- **TASK TO CARRY OUT**: Could you copy out all the lines in the material below where the word "white" occurs?

- **EXTRACTED INFORMATION**:
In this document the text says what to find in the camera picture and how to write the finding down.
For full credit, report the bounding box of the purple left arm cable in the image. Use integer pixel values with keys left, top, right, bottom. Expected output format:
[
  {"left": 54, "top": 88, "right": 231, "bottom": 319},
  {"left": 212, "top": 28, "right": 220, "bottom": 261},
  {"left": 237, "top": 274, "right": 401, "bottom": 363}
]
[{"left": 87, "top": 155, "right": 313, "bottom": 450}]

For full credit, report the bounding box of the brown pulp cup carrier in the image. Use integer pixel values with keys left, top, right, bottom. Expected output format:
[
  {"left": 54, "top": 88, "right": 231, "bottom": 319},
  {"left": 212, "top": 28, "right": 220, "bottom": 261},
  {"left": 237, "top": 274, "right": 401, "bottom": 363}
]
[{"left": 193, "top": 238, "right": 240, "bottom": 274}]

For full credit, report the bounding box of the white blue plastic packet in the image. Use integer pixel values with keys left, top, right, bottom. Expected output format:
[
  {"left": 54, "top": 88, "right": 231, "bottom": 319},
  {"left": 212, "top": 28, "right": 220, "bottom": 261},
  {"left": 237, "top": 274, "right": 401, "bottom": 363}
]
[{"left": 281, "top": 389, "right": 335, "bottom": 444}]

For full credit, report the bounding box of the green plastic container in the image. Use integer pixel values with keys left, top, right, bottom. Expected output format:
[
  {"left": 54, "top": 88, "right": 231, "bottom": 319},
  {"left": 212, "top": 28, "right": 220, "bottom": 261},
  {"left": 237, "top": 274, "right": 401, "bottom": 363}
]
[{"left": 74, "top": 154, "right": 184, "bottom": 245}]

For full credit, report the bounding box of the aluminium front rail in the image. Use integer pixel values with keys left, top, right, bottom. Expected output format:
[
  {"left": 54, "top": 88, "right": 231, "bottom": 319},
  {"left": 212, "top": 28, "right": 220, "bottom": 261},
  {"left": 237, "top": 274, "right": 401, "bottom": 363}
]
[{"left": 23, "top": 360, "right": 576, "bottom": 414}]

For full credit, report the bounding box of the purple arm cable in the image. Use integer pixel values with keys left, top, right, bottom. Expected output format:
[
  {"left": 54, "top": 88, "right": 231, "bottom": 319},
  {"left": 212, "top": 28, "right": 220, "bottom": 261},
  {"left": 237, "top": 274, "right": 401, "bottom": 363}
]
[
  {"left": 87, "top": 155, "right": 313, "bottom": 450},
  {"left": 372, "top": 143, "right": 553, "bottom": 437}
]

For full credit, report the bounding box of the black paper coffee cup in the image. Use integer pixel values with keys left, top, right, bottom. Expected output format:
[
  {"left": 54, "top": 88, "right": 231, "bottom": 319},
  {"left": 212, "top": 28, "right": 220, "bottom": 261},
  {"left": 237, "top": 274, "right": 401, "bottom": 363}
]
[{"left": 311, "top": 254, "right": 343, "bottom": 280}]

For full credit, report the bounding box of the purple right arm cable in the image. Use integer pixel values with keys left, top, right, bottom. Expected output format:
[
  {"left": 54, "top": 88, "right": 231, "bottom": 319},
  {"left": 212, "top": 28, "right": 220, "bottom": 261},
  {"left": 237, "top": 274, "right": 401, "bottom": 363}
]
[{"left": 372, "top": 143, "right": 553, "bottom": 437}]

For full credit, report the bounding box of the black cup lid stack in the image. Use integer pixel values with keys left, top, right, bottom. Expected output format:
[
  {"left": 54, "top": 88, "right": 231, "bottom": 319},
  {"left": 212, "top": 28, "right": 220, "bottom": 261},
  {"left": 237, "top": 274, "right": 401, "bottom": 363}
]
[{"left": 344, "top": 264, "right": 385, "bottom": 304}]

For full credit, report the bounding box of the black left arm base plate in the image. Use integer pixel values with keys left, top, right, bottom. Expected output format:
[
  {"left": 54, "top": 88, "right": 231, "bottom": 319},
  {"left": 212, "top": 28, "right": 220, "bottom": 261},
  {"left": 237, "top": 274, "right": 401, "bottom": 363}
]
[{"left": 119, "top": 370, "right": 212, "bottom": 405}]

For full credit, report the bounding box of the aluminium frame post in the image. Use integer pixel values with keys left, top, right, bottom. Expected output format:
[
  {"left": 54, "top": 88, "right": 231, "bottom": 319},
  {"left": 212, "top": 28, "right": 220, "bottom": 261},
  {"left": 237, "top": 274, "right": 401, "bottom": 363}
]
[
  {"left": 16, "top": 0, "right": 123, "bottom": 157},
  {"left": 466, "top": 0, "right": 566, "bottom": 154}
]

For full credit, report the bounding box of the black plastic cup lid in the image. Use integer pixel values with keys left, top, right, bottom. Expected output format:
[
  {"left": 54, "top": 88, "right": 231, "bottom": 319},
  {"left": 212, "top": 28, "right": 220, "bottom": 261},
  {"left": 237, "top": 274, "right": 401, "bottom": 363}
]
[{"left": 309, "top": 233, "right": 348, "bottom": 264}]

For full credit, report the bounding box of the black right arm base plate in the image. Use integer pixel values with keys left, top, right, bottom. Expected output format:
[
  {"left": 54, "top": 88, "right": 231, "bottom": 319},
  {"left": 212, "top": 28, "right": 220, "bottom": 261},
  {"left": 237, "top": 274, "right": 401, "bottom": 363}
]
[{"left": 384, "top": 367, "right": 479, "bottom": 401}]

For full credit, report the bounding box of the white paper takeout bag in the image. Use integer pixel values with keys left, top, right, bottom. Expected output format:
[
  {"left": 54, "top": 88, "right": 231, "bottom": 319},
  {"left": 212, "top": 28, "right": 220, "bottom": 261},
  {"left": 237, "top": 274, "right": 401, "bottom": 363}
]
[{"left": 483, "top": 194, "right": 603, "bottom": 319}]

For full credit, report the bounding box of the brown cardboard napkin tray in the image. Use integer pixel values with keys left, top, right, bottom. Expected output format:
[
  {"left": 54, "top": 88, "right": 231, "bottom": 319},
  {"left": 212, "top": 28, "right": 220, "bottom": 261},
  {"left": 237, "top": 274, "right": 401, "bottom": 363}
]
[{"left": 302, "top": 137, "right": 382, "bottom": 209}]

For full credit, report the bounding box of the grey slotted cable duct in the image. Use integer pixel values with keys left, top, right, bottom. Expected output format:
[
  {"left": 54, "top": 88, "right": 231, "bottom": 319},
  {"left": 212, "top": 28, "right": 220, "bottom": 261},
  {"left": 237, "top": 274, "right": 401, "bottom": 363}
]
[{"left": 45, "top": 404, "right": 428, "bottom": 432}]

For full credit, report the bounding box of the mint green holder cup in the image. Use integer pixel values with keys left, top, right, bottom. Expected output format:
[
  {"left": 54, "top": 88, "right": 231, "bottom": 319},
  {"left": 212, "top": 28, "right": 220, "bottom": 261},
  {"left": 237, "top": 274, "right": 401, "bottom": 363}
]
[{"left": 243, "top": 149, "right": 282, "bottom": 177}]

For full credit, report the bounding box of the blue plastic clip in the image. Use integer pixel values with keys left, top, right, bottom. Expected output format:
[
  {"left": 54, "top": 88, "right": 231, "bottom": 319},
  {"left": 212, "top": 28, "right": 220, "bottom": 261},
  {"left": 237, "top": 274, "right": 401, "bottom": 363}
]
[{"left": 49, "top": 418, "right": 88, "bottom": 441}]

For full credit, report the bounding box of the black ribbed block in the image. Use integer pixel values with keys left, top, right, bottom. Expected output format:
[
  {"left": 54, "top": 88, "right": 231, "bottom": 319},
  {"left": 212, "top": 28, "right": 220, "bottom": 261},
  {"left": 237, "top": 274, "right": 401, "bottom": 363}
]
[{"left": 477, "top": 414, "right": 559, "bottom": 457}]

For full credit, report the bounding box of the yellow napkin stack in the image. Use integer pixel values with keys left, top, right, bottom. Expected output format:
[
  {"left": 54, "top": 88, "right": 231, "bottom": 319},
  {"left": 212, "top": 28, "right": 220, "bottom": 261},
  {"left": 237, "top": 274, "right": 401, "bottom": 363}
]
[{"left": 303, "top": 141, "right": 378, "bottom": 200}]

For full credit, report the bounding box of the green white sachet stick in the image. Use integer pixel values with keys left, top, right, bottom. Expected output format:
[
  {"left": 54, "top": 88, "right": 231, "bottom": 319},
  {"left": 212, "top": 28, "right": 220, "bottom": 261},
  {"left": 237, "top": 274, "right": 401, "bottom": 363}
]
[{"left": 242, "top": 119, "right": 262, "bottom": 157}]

- **RESPONSE BOX**:
For full credit, report the bounding box of the white blue plastic packet in the image. Use integer pixel values with keys left, top, right, bottom. Expected output format:
For full credit, report the bounding box of the white paper takeout bag in the image. Use integer pixel values with keys left, top, right, bottom. Expected output format:
For full credit, report the bounding box of the green white sachet stick in the image. Use integer pixel values with keys left, top, right, bottom. Expected output format:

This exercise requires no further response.